Well this cannot be so, can it? Rowan Williams cannot legitimise an intervention expressly opposed by an Anglican Church with its own bishops in situ, to have some outsider gather Anglicans against their geographical leadership. If he does, he is flying in the face of a Church he'd said was doing it properly, whilst excluding an illicit bishop intervening in a space of a Church which was not doing it properly (where an argument for intervention would be better made!)!
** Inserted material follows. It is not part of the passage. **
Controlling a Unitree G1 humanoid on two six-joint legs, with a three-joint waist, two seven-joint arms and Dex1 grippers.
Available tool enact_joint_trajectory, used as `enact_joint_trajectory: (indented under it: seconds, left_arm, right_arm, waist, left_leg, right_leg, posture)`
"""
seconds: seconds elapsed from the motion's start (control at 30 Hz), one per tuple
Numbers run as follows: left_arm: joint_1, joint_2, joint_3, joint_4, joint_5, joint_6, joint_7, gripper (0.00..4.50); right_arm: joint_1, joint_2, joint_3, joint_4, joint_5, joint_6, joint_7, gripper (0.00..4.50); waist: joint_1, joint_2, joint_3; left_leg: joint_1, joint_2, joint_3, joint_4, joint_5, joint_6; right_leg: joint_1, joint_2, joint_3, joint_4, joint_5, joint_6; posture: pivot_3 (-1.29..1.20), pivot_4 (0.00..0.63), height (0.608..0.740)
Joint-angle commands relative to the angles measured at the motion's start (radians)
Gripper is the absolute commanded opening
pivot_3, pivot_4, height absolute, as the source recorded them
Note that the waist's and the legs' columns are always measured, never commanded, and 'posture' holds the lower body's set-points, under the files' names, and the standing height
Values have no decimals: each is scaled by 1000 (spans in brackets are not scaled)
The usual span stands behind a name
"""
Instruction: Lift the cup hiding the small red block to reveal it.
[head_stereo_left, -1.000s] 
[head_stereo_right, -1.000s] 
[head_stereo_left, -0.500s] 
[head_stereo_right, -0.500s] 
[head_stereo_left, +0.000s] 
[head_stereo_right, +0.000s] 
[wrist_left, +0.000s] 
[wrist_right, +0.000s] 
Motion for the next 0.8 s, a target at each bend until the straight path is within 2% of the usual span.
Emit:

Or, suddenly, Rowan Williams can chuck over the cliff all he has said about dioceses and bishops, including (as qualified) to the Bishop of Florida.

Either that or it really is a case of the bishops have their diocese and then it is straight past any national Churches to a curia or Primates and the Archbishop of Canterbury as a fallible Pope. It really is a new Anglican Church, not a Communion. But he did say that national Churches produce a unity of canon law - indeed, which excludes interventionist "illicit" bishops.

So Harvey, the new full time bishop, cannot be invited to Lambeth, and therefore no matter how much Gregory Venables has consulted the Archbishop, he is not "gathering" him or any of the others!

Graham Kings, by accepting Chris Sugden's view of "gathering", and to then say the Archbishop of Canterbury is in on it, via consulation, simply is not so in terms of "gathering". Indeed it continues that there remains no international intervention that is allowed within the Anglican Communion against another national Church.

Why not just be a bit more up-front and tell Chris Sugden to get on with it. Not so long back careful watchers noticed a case of cold feet in some quarters when Sugden and Minns were doing their schismatic planning via Archbishop Akinola of the Church of Nigeria (Anglican communion). They really do have to plan their own meeting, communion and the rest. Just get on with it, and let's indeed see if it is anything like a 50% absentee rate next summer.